Assuming, however, that the justification for the service is valid, service concepts involve studying customers' needs, conceptualizing different alternatives based on those needs, validating those needs, and then designing and implementing the service in detail (UX design and technical implementation). This is also where the famous discipline of service design comes in. Service design is fundamentally about empathy towards the customer and identifying their needs and problems. Based on this, different concepts are created to validate those needs before detailed design, i.e. UX design, begins (assuming we are talking about creation of digital services). Service designers have a diverse toolbox of research and engagement methods, canvases, and frameworks to help create the final product.

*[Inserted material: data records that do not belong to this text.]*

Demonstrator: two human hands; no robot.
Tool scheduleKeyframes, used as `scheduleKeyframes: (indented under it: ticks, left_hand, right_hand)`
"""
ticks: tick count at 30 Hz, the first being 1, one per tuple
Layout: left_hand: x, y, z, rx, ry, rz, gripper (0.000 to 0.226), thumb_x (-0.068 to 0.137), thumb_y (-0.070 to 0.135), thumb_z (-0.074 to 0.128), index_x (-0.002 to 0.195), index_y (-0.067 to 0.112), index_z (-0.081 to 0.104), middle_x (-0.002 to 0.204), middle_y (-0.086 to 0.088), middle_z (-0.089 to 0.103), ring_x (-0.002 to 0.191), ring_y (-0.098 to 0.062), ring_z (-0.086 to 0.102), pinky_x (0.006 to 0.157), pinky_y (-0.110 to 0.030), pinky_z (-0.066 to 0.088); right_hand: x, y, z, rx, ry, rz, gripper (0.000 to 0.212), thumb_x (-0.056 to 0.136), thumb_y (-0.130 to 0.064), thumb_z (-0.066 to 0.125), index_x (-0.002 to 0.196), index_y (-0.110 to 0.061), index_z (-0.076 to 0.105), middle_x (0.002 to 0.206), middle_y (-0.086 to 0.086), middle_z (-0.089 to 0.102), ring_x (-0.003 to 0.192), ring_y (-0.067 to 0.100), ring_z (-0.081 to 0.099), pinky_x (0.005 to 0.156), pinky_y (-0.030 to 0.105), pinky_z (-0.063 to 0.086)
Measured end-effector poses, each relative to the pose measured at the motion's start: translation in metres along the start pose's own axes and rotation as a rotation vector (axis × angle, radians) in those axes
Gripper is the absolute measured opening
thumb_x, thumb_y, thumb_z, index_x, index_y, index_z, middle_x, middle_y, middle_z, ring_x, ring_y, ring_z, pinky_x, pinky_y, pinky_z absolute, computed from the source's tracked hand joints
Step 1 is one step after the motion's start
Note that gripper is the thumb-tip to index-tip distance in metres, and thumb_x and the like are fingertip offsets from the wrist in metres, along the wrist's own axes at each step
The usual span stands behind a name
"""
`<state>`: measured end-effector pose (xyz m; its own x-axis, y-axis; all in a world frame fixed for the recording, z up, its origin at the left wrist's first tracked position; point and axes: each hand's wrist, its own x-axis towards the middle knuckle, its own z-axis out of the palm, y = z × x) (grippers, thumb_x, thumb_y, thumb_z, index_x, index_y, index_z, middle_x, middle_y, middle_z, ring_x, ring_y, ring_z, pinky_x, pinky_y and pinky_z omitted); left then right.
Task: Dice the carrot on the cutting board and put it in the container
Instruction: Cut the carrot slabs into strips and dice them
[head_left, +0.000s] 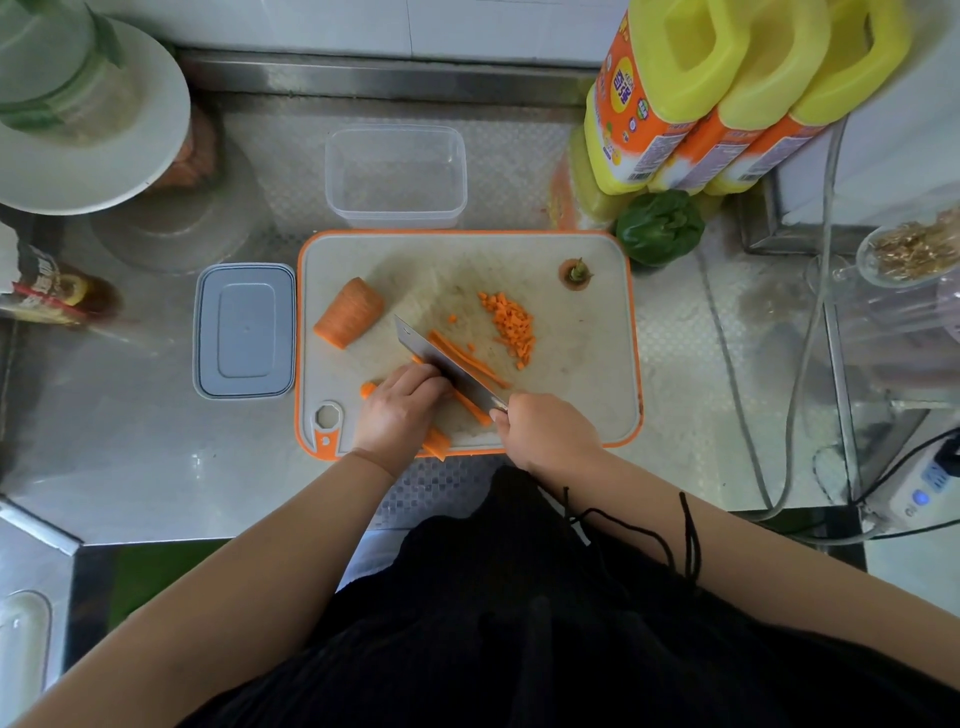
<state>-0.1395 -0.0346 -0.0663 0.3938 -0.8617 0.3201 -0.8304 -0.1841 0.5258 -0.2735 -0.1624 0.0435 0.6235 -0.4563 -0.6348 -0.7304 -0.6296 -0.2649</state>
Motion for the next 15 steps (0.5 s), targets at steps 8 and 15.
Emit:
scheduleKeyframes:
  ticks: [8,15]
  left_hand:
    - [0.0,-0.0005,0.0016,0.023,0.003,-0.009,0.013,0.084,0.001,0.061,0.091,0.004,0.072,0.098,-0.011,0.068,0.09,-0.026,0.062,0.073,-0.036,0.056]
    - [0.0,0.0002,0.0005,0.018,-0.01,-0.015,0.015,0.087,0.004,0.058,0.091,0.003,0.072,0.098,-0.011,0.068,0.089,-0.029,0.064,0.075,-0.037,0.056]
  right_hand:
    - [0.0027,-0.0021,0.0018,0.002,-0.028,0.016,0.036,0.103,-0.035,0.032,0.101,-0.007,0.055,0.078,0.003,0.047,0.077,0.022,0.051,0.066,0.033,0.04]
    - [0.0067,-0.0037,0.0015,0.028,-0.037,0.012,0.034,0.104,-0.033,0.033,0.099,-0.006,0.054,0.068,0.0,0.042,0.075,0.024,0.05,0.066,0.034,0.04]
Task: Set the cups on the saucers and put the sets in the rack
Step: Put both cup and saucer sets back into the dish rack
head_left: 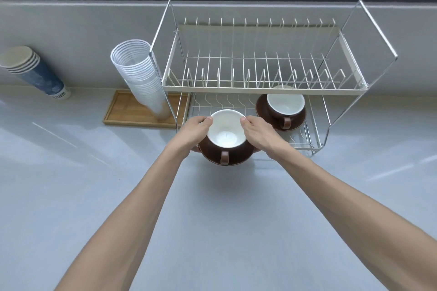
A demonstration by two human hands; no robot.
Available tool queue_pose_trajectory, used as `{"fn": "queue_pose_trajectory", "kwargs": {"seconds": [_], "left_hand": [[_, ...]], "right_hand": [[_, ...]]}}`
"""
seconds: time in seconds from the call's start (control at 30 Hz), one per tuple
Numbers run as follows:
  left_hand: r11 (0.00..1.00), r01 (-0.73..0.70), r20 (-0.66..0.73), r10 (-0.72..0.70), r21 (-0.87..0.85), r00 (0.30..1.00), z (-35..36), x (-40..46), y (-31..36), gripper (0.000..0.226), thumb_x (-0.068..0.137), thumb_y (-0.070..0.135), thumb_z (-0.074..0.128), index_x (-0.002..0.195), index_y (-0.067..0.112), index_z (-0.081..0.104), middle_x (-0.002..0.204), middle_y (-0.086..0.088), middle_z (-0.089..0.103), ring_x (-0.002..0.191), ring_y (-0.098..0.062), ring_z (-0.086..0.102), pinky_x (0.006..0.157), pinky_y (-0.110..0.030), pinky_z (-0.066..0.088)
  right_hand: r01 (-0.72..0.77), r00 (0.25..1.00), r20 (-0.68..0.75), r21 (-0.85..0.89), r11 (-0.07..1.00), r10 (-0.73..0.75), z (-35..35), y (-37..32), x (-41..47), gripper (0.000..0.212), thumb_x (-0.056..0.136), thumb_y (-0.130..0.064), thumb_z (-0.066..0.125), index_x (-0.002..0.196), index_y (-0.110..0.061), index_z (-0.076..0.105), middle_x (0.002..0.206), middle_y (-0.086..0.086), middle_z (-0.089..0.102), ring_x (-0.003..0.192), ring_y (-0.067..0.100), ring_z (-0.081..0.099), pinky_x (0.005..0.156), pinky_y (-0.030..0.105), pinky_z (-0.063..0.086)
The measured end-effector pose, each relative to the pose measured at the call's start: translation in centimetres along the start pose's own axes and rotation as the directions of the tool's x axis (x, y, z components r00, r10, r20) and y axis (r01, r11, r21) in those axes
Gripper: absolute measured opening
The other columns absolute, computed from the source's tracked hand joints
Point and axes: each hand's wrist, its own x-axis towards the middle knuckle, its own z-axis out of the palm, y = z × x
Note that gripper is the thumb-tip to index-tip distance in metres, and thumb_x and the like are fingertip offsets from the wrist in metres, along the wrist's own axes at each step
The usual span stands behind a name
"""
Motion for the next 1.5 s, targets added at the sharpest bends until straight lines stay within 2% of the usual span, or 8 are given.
{"fn": "queue_pose_trajectory", "kwargs": {"seconds": [0.3, 0.37, 0.47, 0.63, 0.73, 1.3, 1.43, 1.5], "left_hand": [[0.999, 0.027, -0.047, -0.025, 0.035, 0.999, -0.3, 3.8, 2.2, 0.032, 0.104, 0.039, 0.036, 0.12, 0.02, 0.056, 0.11, -0.007, 0.057, 0.102, -0.029, 0.057, 0.093, -0.048, 0.055], [1.0, 0.018, -0.064, -0.017, 0.022, 0.998, -0.3, 4.5, 2.4, 0.027, 0.104, 0.04, 0.035, 0.1, 0.022, 0.057, 0.109, -0.007, 0.054, 0.106, -0.03, 0.054, 0.1, -0.05, 0.052], [1.0, 0.019, -0.108, -0.017, 0.025, 0.994, -0.2, 5.4, 2.6, 0.031, 0.104, 0.039, 0.037, 0.075, 0.028, 0.045, 0.102, -0.003, 0.05, 0.104, -0.029, 0.052, 0.104, -0.05, 0.048], [0.998, 0.061, -0.138, -0.064, -0.027, 0.988, -0.6, 7.3, 2.0, 0.043, 0.086, 0.044, 0.042, 0.113, 0.019, 0.064, 0.115, -0.008, 0.067, 0.108, -0.03, 0.063, 0.101, -0.051, 0.052], [0.995, 0.082, -0.141, -0.088, -0.051, 0.986, -0.5, 8.2, 1.9, 0.066, 0.081, 0.058, 0.043, 0.135, 0.022, 0.057, 0.135, -0.008, 0.062, 0.122, -0.032, 0.06, 0.101, -0.053, 0.052], [0.998, 0.02, -0.118, -0.027, -0.06, 0.993, -0.8, 9.7, 2.3, 0.032, 0.099, 0.047, 0.043, 0.117, 0.026, 0.058, 0.13, -0.009, 0.065, 0.118, -0.03, 0.062, 0.101, -0.049, 0.053], [0.998, 0.039, -0.092, -0.035, 0.046, 0.995, -0.9, 8.4, 2.5, 0.033, 0.098, 0.05, 0.045, 0.111, 0.023, 0.058, 0.104, 0.0, 0.062, 0.089, -0.025, 0.055, 0.072, -0.031, 0.047], [0.995, 0.03, -0.097, -0.02, 0.098, 0.995, -1.0, 7.8, 2.3, 0.027, 0.1, 0.04, 0.045, 0.112, 0.02, 0.058, 0.107, -0.005, 0.059, 0.091, -0.026, 0.049, 0.075, -0.033, 0.044]], "right_hand": [[-0.016, 1.0, 0.004, 0.04, 0.999, 0.015, 0.1, -1.3, 5.0, 0.044, 0.103, -0.039, 0.028, 0.104, -0.012, 0.062, 0.107, 0.012, 0.063, 0.108, 0.033, 0.055, 0.098, 0.05, 0.049], [-0.022, 1.0, 0.013, 0.032, 0.999, 0.021, 0.3, -1.4, 6.0, 0.046, 0.103, -0.041, 0.028, 0.112, -0.011, 0.062, 0.113, 0.013, 0.063, 0.112, 0.034, 0.055, 0.099, 0.053, 0.049], [-0.027, 1.0, 0.001, 0.005, 1.0, 0.027, 0.6, -1.4, 7.6, 0.04, 0.103, -0.041, 0.027, 0.08, -0.018, 0.051, 0.097, 0.01, 0.054, 0.095, 0.028, 0.048, 0.093, 0.041, 0.046], [0.002, 1.0, 0.005, 0.064, 0.998, -0.002, 1.0, -2.1, 9.2, 0.031, 0.101, -0.012, 0.031, 0.089, -0.017, 0.06, 0.093, 0.018, 0.055, 0.087, 0.029, 0.046, 0.082, 0.041, 0.041], [0.021, 1.0, -0.006, 0.029, 0.999, -0.021, 1.1, -2.1, 10.7, 0.034, 0.104, -0.034, 0.033, 0.103, -0.012, 0.059, 0.099, 0.012, 0.059, 0.093, 0.027, 0.051, 0.089, 0.043, 0.045], [0.001, 0.999, -0.033, -0.038, 0.999, -0.002, 0.8, -2.6, 11.8, 0.047, 0.107, -0.036, 0.03, 0.134, -0.006, 0.053, 0.134, 0.017, 0.058, 0.124, 0.036, 0.053, 0.094, 0.034, 0.038], [0.011, 0.998, -0.067, -0.101, 0.995, -0.018, 0.4, -2.8, 10.5, 0.047, 0.098, -0.046, 0.037, 0.127, -0.014, 0.055, 0.126, 0.014, 0.063, 0.116, 0.039, 0.058, 0.1, 0.047, 0.046], [0.016, 0.996, -0.085, -0.126, 0.992, -0.027, 0.3, -2.7, 9.9, 0.046, 0.094, -0.053, 0.036, 0.114, -0.017, 0.057, 0.114, 0.011, 0.067, 0.106, 0.038, 0.062, 0.095, 0.049, 0.049]]}}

What are the different ways in which you can utilize the skills of a designer?
In short, designers can be used in a variety of ways, including creating something completely new, improving existing, solving problems, identifying opportunities, and using customer-centric approaches and creativity. This can involve strategy, value creation, offerings, business models, or entirely new business opportunities, processes, operating models, or services. Additionally, designers can be used for detailed level user interface design and visual design. The purpose of this blog post is not to evaluate different tasks, as all tasks are important and have their own place. Rather, it aims to highlight the underlying things and ideas that can be conceptualized and designed.
If you are a business leader reading this blog post, take a moment to consider whether your organization has designers whom you could utilize for decision-making and problem-solving. Designers are creative problem-solvers, often good facilitators and bridge builders across organizational boundaries between different stakeholders. At the heart of their work is customer-centricity and challenging the status quo constructively.
I know that many senior-level designers are extremely frustrated right now because they feel that they are only allowed to create services. They have a lot to offer and can bring new thinking to the table, and specifically contribute to the creation of creative solutions at the strategic level of the business. Not everyone can do everything, that's for sure, and it applies to all other professions as well. But there is also a lot of untapped potential that is now going unused. So give designers growth opportunities and you'll likely be surprised by the results. Personally, in my career, I have been fortunate to have supervisors and leaders who have enabled my growth and current level of expertise, and I thank them for that.